Post by PaigeB » Wed Sep 19, 2012 12:18 am

I changed sponsors when I had about 6 months for many of the same reasons. It was difficult, but I already had another sponsor in line. My community supports 3 women's AA meetings, so there is no shortage of strong women in the program here.

But I am not going to say you should change. Quite the opposite. Indeed, it sounds to me as if your sponsor needs help right now. Is she sponsored? You might have to at least unofficially assume the role of sponsoring her for a while. Something is bugging her if she is starting to act controlling and if she is overly self concerned.
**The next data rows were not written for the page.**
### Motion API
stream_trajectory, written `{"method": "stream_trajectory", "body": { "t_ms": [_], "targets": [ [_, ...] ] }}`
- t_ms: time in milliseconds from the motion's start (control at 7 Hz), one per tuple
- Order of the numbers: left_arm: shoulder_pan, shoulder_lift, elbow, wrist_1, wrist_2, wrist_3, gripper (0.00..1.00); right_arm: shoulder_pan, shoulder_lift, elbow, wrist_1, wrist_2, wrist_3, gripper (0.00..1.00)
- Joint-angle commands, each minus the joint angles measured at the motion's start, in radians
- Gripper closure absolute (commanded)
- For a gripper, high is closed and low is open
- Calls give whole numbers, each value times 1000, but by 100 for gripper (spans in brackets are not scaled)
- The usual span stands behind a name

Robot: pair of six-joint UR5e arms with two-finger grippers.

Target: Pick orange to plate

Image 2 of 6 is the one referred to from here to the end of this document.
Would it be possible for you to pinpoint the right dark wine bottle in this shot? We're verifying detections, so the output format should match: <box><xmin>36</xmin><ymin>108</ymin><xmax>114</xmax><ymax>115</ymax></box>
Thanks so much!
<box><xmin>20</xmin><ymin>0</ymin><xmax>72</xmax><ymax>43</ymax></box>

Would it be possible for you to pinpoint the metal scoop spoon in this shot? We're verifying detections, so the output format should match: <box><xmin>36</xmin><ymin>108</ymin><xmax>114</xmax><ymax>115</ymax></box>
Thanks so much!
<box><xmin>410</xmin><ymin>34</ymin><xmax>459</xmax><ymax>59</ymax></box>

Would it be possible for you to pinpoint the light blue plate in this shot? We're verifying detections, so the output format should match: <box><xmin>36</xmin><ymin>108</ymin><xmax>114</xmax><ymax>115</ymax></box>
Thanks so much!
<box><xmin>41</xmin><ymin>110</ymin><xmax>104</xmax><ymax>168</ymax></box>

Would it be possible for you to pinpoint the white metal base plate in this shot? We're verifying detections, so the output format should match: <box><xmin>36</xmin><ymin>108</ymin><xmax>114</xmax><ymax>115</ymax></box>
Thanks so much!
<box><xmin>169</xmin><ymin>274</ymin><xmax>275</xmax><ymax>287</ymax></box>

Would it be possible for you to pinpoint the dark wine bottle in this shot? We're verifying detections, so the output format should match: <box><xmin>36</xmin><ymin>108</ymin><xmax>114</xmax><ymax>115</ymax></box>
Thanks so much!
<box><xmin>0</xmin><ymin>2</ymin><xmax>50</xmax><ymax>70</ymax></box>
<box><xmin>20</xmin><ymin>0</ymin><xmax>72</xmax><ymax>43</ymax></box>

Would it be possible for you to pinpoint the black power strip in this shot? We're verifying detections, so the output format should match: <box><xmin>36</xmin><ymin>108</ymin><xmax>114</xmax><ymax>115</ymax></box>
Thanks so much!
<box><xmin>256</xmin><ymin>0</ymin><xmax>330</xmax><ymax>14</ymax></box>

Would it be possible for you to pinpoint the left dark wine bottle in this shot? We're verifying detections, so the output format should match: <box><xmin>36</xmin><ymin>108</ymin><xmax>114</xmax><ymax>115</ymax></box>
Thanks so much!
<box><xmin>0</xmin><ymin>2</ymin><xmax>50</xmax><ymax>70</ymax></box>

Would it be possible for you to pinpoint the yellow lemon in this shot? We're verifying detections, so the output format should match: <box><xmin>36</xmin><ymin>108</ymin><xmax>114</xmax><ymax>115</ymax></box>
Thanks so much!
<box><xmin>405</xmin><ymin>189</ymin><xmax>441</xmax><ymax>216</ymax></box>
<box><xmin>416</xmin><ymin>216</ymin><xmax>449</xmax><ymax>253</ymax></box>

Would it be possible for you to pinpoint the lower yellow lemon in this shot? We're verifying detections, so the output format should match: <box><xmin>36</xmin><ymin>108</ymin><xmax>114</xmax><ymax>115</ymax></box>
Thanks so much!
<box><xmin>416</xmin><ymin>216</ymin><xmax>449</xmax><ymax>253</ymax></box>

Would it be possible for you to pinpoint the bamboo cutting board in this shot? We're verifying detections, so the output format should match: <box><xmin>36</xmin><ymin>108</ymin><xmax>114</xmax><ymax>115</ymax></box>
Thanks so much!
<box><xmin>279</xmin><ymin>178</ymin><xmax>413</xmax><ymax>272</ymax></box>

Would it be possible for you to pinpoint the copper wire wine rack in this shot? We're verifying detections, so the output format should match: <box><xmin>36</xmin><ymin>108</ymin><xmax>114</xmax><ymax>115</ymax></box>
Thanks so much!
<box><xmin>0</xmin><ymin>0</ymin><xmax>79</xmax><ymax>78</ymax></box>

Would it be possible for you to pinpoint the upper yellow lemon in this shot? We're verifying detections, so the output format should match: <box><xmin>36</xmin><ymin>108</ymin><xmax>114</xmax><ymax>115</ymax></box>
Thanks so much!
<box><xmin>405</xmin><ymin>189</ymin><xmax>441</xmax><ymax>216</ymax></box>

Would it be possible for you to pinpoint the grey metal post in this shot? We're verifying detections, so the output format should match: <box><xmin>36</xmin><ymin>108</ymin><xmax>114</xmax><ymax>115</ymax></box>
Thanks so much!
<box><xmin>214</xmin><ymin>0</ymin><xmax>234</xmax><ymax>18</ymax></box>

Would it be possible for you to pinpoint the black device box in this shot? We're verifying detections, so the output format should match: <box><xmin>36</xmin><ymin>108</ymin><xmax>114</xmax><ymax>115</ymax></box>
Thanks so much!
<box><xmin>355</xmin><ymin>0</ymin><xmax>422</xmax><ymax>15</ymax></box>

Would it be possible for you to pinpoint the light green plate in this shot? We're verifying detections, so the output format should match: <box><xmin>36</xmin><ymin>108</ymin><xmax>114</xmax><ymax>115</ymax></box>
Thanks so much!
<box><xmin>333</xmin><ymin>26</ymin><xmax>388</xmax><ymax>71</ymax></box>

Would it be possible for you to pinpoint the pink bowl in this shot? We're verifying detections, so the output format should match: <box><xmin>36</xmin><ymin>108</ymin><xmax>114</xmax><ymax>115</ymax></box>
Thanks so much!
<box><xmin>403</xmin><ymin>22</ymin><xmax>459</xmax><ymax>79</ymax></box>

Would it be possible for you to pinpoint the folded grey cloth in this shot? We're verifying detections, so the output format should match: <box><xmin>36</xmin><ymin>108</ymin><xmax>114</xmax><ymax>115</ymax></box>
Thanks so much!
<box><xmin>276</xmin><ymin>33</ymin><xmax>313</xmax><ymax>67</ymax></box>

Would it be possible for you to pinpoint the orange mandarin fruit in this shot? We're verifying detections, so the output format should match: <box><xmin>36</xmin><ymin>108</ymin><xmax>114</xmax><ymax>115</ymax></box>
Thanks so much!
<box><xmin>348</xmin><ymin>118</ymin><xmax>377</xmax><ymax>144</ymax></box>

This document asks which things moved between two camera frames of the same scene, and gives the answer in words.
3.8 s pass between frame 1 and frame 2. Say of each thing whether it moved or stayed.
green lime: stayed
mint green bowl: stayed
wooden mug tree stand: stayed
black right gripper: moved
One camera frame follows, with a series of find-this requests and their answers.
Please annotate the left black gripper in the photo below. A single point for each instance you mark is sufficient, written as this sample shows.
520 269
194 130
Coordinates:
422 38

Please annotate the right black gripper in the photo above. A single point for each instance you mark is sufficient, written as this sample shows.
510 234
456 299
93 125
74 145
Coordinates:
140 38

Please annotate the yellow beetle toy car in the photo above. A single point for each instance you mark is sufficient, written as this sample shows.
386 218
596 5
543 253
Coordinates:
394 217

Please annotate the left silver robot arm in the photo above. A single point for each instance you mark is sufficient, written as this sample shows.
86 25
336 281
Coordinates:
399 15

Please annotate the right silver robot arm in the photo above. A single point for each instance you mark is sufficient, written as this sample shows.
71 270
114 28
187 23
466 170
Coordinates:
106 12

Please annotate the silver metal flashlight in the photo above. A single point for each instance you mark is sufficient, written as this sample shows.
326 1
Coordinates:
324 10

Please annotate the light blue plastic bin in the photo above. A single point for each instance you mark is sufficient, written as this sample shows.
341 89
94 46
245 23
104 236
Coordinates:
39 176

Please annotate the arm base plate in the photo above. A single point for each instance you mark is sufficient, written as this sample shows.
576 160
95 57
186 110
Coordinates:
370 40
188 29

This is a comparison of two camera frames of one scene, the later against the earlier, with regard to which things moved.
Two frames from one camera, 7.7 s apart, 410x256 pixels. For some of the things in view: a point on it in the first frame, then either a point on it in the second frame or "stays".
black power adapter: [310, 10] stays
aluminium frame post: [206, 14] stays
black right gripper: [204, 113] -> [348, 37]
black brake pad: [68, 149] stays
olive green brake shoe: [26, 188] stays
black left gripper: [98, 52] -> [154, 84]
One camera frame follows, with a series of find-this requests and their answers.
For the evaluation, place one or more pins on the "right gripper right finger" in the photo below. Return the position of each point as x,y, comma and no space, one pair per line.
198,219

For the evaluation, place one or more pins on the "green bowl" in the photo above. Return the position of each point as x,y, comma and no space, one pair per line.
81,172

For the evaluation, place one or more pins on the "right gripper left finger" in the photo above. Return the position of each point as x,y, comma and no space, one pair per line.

The reading at the meeting I went to tonight was page 84, after the promises. Step 10 tells us we have to watch out for selfishness, dishonesty, resentment and fear. Just from what you said it sounds like she has 2 of them: selfishness & fear. I hope you see an opportunity to help her - my guess is she is afraid and has no woman to turn to.... I wonder when her last 4th & 5th Steps were? Maybe a women's workshop or a retreat are in order. Online Intergroup (like or District or Area for online meetings) has an events calendar here

http://aa-intergroup.org/cal.php I love a road trip!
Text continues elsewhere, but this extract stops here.